WORK REQUEST:
For every line that contains the string "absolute", pull that line out of the material below.

Start of RECORDS FOR THIS EXERCISE

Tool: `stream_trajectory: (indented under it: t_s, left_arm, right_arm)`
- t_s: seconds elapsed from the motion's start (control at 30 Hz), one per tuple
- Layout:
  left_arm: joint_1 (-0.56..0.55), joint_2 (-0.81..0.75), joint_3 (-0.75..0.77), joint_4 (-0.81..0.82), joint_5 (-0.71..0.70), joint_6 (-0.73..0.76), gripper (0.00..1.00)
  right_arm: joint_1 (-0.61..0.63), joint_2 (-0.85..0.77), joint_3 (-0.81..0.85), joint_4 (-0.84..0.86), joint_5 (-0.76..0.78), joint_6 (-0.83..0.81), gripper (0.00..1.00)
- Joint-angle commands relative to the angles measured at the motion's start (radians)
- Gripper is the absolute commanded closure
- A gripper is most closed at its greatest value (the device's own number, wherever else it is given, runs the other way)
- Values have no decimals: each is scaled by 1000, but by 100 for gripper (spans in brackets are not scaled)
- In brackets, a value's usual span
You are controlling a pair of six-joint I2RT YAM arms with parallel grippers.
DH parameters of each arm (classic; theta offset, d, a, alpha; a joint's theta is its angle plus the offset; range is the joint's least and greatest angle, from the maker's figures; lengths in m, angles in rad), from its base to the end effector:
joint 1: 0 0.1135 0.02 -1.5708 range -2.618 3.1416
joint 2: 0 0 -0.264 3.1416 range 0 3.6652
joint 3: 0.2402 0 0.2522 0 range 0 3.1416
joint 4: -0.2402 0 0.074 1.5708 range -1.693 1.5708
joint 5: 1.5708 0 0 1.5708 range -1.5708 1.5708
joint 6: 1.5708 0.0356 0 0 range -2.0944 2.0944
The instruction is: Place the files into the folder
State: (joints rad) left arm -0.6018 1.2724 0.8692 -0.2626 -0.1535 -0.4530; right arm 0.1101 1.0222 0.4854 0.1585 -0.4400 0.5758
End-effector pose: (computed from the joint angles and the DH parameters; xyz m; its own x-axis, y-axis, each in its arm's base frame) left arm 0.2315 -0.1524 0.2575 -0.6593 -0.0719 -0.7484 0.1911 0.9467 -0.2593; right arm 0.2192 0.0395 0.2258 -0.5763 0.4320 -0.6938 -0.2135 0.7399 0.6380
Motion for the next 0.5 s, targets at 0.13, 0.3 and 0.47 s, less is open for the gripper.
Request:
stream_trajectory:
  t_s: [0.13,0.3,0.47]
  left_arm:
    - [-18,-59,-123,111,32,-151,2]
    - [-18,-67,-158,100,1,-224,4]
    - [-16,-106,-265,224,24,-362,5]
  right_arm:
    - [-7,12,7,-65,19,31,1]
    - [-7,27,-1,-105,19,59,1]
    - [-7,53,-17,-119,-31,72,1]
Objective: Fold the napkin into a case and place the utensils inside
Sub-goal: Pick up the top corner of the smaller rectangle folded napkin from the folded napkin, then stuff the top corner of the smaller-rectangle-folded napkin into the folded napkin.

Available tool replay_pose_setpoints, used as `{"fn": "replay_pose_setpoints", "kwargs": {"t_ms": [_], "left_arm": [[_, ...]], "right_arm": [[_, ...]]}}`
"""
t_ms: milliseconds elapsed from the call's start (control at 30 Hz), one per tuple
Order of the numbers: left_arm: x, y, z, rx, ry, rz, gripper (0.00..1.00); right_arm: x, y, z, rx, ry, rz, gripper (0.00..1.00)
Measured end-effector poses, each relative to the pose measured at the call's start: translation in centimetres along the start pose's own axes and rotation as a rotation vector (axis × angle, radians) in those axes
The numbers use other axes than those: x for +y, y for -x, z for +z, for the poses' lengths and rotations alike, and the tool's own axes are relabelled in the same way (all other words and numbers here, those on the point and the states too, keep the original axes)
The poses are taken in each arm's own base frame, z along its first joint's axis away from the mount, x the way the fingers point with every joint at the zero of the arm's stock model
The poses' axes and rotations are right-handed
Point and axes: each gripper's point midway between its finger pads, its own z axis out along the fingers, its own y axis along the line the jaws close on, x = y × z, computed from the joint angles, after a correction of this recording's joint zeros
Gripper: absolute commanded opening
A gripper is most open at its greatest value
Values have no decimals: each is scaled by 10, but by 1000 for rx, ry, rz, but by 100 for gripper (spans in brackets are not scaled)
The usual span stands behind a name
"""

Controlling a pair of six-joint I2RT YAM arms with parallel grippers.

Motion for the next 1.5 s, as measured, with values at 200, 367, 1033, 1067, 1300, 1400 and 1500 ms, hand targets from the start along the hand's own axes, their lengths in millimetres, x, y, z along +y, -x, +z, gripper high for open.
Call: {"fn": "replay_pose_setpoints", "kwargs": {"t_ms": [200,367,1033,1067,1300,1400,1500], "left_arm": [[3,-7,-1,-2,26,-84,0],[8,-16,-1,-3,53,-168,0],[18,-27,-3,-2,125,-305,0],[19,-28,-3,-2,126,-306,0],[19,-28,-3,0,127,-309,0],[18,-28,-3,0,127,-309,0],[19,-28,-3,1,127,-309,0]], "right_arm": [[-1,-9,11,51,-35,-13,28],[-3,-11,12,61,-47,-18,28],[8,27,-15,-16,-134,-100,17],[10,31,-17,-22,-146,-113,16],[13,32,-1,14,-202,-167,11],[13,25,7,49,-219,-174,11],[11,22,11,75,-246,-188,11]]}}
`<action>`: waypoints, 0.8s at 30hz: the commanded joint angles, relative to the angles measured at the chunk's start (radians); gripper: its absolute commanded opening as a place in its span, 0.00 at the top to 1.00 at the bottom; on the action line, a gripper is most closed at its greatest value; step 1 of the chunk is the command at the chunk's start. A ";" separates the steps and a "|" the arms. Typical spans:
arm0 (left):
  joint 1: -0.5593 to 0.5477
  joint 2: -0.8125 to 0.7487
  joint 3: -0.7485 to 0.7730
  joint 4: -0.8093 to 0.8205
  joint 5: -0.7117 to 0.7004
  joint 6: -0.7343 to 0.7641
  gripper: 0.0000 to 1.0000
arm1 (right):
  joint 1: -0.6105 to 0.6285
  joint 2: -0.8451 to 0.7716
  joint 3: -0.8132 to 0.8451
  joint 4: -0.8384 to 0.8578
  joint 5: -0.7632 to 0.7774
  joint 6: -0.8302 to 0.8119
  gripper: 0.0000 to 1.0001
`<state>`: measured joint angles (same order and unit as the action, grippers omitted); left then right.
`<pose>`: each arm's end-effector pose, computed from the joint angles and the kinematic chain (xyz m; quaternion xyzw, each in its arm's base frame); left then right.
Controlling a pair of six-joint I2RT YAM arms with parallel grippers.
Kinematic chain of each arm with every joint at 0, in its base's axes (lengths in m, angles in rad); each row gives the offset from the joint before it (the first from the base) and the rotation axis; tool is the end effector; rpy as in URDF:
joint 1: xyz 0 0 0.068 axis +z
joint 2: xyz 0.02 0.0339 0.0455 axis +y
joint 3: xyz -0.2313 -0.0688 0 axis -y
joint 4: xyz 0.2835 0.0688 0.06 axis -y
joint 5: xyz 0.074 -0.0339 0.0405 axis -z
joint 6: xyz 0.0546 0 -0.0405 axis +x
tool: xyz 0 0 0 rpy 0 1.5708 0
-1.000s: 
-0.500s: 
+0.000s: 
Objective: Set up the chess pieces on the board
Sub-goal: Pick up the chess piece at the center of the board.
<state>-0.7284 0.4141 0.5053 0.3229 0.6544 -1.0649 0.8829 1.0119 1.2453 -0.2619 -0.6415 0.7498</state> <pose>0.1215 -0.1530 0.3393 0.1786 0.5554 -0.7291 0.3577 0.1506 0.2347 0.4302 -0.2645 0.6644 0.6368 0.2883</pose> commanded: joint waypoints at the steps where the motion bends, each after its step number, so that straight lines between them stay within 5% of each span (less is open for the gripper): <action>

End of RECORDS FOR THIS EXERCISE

PROBLEM SOLUTION:
- Gripper is the absolute commanded closure
Gripper: absolute commanded opening
`<action>`: waypoints, 0.8s at 30hz: the commanded joint angles, relative to the angles measured at the chunk's start (radians); gripper: its absolute commanded opening as a place in its span, 0.00 at the top to 1.00 at the bottom; on the action line, a gripper is most closed at its greatest value; step 1 of the chunk is the command at the chunk's start. A ";" separates the steps and a "|" the arms. Typical spans:

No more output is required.